→ **EXERCISE PROMPT**:
Should the word "plant" occur in a line of the records, copy that line.

Stored data entries
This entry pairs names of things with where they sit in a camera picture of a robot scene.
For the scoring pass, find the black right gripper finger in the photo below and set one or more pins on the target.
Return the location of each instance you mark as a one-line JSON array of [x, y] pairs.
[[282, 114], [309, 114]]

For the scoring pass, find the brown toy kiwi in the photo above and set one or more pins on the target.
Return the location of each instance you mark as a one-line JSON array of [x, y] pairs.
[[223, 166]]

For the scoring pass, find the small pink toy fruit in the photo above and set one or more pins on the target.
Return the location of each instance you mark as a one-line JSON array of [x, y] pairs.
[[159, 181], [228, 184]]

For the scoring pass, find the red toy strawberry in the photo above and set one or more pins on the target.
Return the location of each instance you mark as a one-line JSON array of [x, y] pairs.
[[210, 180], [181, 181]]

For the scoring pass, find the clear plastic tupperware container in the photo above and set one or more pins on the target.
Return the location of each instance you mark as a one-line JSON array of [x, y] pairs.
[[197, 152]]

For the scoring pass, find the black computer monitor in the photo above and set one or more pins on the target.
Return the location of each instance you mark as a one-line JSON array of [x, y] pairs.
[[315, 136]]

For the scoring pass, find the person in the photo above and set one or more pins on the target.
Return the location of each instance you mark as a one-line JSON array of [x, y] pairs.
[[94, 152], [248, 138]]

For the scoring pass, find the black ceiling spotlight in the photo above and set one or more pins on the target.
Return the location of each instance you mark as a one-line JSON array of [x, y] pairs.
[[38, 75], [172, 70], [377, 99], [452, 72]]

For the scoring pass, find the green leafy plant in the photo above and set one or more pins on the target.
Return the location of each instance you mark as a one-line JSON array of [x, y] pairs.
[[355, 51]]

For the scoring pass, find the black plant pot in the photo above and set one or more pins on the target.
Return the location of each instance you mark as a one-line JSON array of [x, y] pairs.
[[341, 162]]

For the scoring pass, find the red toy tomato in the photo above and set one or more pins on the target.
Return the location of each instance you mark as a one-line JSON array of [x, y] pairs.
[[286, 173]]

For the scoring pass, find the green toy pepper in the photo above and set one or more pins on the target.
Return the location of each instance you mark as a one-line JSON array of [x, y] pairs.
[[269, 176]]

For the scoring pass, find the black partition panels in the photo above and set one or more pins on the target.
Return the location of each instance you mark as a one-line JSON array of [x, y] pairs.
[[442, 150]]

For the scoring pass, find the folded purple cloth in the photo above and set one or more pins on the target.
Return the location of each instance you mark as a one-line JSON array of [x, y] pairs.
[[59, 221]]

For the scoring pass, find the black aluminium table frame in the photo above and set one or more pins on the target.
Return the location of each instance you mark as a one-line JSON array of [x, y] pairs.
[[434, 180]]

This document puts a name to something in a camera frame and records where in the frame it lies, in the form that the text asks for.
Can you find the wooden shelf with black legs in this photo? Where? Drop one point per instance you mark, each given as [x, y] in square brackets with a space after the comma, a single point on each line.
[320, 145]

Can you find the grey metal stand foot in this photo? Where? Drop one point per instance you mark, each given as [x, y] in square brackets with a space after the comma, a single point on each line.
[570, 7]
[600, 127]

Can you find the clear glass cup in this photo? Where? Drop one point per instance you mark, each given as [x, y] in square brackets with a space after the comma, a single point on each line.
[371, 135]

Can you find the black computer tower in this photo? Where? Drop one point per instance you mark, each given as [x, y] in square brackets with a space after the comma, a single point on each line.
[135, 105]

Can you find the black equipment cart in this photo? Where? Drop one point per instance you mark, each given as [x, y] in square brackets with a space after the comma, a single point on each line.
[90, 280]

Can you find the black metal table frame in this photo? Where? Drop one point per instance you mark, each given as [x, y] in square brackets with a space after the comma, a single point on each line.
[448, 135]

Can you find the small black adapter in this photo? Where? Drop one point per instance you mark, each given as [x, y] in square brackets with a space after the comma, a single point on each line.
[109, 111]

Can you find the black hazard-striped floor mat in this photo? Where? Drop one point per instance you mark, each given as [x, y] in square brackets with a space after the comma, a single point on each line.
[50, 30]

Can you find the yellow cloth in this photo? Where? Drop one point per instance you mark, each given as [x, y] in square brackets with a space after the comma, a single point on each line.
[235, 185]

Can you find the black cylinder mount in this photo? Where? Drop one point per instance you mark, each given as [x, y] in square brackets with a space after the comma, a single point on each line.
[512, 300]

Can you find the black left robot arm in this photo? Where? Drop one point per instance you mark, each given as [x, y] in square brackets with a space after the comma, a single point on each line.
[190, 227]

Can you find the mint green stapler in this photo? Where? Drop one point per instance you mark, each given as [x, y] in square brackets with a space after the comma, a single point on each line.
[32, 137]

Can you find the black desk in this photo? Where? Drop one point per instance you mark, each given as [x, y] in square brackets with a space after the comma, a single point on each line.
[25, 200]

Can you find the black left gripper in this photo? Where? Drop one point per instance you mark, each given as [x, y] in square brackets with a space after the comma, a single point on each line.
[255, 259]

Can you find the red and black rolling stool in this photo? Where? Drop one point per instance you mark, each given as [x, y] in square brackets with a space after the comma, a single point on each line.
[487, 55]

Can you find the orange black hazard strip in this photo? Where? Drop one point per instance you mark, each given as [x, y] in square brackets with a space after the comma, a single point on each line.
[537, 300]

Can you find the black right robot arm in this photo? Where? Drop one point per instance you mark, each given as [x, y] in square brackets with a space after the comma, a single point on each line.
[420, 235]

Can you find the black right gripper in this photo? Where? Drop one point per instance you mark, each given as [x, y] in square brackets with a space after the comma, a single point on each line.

→ **ANSWER BELOW**:
For the scoring pass, find the green leafy plant in the photo above and set one or more pins on the target.
For the scoring pass, find the black plant pot in the photo above and set one or more pins on the target.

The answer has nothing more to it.